Un texte de Frédérique Anne Audet
Le 28 octobre dernier, Jocelyn Robert eut la gentillesse de m’accueillir dans son atelier, lieu de repère d’une petite armée de perroquets bien bavards
Frédérique Anne : Comment te présentes-tu en tant qu’artiste ?
Jocelyn : Avec le temps, ça dépend à qui tu te présentes, alors tu développes des versions. Celle que j’aime le mieux c’est : Tsé, quand tu vas à l’épicerie, tu as des cannes de pois vert Edmund, Nesbitt. Habituellement, tu as la canne jaune où il est juste écrit « pois ». Moi c’est juste « Jocelyn ».
Après ça, il y a aussi une version longue : J’ai fait deux ans en pharmacie. J’ai laissé la pharmacie. Je suis allé en architecture. À l’époque, le cours c’était quatre ans. J’ai fait quatre ans. J’ai travaillé cinq ans dans le domaine.

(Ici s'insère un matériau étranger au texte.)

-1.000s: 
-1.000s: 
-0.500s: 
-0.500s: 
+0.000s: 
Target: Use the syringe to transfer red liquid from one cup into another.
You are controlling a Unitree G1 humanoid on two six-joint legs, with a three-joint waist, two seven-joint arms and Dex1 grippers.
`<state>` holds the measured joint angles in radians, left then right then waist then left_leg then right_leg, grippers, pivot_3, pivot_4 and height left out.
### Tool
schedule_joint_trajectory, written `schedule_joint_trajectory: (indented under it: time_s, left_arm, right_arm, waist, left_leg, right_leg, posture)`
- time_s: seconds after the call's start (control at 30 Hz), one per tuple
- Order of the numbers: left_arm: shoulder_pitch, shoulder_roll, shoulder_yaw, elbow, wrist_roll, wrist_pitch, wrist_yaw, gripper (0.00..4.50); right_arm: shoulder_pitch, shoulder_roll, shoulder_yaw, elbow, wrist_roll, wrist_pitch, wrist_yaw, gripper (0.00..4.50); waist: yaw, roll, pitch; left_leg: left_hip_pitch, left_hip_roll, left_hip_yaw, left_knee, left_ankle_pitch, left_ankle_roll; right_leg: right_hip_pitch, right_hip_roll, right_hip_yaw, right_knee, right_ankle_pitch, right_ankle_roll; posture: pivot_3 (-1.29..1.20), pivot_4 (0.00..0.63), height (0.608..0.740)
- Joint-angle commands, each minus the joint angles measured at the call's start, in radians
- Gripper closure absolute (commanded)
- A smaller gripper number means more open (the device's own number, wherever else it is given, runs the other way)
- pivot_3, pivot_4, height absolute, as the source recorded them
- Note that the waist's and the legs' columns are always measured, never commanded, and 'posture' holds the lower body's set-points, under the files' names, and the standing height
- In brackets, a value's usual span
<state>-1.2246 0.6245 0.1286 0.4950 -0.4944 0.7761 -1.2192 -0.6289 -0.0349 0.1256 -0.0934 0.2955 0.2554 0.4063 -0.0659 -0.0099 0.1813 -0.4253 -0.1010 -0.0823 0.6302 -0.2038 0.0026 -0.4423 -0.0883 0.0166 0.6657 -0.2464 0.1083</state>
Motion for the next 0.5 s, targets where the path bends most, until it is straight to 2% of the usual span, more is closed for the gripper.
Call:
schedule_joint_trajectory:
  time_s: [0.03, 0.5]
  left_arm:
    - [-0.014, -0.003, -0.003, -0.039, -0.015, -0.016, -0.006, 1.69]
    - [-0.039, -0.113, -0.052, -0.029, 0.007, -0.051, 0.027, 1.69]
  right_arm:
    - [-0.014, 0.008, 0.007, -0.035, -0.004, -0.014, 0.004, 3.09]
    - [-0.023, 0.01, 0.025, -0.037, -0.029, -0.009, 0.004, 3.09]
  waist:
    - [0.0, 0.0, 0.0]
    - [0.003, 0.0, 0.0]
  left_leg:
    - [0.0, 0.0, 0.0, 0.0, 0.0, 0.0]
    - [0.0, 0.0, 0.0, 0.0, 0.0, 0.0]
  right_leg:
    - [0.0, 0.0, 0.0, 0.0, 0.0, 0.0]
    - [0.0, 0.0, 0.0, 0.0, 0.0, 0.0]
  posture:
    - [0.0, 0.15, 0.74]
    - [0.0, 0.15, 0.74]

À la fin des années 80, trois choses sont arrivées en même temps. Je faisais tout le temps d’autres affaires. En 1989, j’ai fait ma première expo solo à l’Oeil de poisson. J’étais avec les gens d’Obscure à l’époque ( premier centre d’art interdisciplinaire à Québec), Gilles Arteau, Robert Faguy, Louis Verette, Fabrice Montaigne, George Azzaria, qui sont maintenant tous des gens super importants partout.
En 1989, en partie grâce à eux autres, j’ai rencontré Michael Snow, avec qui j’ai travaillé.
J’ai, de loin, travaillé pour le projet de Jean-Pierre Réneaud et, en même temps, il y avait Chris Cockler à Londres qui m’a écrit : « Hey Jocelyn, tes affaires, on va faire un disque avec ça. »
Faque j’ai faite : « Ok, c’est beau, j’arrête l’architecture et je m’en vais faire ça. »
En 1992-93 j’ai lancé Avatar et en 1995 on a ouvert les portes de Méduse. Puis là, c’est devenu assez typique. À toutes les fois que je réussis à faire quelque chose, je pars faire autre chose. L’architecture, ça m’a pris cinq ans pour faire « ok je comprends comment ça marche ».
En 2001, j’ai eu une offre de Paul De Marinis pour faire ma maîtrise en Californie. C’est un artiste de la côte Ouest qu’on a fait venir deux ou trois fois en 1990 pour présenter son travail. Puis à un moment donné il a vu ce que moi je faisais. Ça l’a intéressé ! On a eu des discussions et il a été engagé comme prof à Stanford. Quand il est devenu prof il m’a écrit tout de suite : « Hé Jocelyn, si tu veux faire une maîtrise… »
J’ai dit oui.
Je me suis ramassé président de Méduse en 1997, et on avait des problèmes. La salle principale, on ne pouvait pas l’ouvrir parce qu’il n’y avait pas de chaises dedans. Il y avait eu des dépassements de coûts et le ministère de la Culture a pris le budget « équipement » pour les absorber. Puis là, Obscure a fermé, et ils étaient censés gérer la grande salle.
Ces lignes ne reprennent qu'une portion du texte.